Béatrice, inquiète. — Vous souffrez ?

Jean. — Pourquoi ne nous as-tu pas prévenus ? Qu’as-tu ?

Marie-Louis. — Oh ! Je ne suis bien malade que depuis ce matin.

Jean. — C’est ce matin qu’on a exécuté Jacquart, à Melun ?

Marie-Louis. — Oui, à six heures, devant la porte du cimetière.

Jean. — Es-tu malade de cela ?

Marie-Louis. — Oui.

Jean. — Ce Jacquart avait assassiné une vieille femme.

Marie-Louis. — Ce Jacquart avait dix-neuf ans et c’est épouvantable de se dire qu’on a fait tomber une tête de dix-neuf ans !

Jean. — Je crois qu’il est encore plus affreux de se dire qu’il y a des assassins de cet âge !… Remets-toi, Marie-Louis. Ton émotion du reste est toute naturelle. C’est la première fois, n’est-ce pas, que tu réclames la peine capitale et que tu l’obtiens ?

Marie-Louis. — Oui, une première tête… Ma première tête !… Je ne suis réellement magistrat que depuis ce matin…

Jean. — Oh ! Marie-Louis ! Comment peux-tu plaisanter avec une chose aussi terrible ?…

Marie-Louis. — Plaisanter ! Ah ! Dieu m’est témoin… Regardez-moi et dites-moi si j’ai la mine d’un homme qui plaisante.
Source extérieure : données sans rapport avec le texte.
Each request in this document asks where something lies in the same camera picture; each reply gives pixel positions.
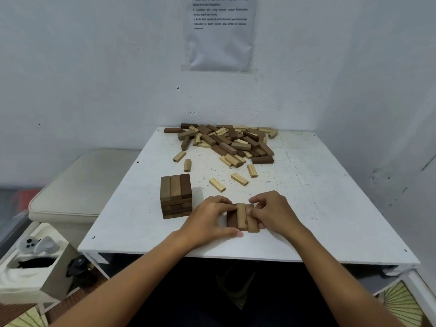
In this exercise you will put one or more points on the yellow striped floor mat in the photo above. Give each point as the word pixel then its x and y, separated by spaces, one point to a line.
pixel 407 304

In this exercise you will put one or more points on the person's left forearm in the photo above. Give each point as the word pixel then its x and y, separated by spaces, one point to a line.
pixel 119 286

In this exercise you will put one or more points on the stacked tower of brown blocks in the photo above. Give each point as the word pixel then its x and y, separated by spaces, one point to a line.
pixel 176 195

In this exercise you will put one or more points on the white seat cushion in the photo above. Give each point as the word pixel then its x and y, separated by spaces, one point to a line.
pixel 85 183

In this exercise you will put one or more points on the person's right forearm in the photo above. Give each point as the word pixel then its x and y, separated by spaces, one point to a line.
pixel 340 279

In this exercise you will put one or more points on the person's dark trousers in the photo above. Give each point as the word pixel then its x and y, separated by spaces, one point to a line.
pixel 231 296

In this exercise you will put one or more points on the white cardboard box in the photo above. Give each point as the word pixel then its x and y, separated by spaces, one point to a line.
pixel 37 279

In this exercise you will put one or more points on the dark brown wooden block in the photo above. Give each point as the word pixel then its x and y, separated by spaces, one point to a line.
pixel 232 221

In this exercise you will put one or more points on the person's left hand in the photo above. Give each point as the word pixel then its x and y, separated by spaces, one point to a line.
pixel 204 221

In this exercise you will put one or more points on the black round knob object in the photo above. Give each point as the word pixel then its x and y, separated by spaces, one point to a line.
pixel 79 267

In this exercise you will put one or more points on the pale loose wooden block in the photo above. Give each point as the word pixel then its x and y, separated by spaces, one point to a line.
pixel 217 184
pixel 239 179
pixel 252 170
pixel 187 165
pixel 179 156

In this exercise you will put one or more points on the person's right thumb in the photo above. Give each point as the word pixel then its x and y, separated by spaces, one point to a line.
pixel 262 225

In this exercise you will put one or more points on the medium brown wooden block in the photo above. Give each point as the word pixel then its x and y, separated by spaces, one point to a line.
pixel 252 224

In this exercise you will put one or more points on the person's right hand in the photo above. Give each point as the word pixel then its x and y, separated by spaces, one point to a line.
pixel 279 214

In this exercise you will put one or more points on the light tan wooden block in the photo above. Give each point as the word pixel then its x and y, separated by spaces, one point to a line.
pixel 241 216

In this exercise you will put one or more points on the white handheld controller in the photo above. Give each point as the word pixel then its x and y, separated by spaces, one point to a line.
pixel 37 245

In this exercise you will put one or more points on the laminated paper notice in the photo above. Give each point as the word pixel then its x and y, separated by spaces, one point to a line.
pixel 219 37

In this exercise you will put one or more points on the person's left thumb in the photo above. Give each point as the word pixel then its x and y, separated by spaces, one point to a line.
pixel 233 233

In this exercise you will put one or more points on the pile of mixed wooden blocks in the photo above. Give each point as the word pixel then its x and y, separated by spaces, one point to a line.
pixel 228 139
Tu ne vois donc pas que j’ai peur !…

Jean. — Peur de quoi ?… des fantômes ?…

Marie-Louis. — Oui, c’est cela… (Il se lève.) des fantômes ! Oh ! ne souris pas !… (Il va à Béatrice.) Savez-vous, Béatrice pourquoi je suis venu ici, ce soir !… Je vais vous le dire, à vous, et vous ne sourirez pas !… Parce que j’avais peur de passer la nuit, tout seul, dans ma petite maison de Melun…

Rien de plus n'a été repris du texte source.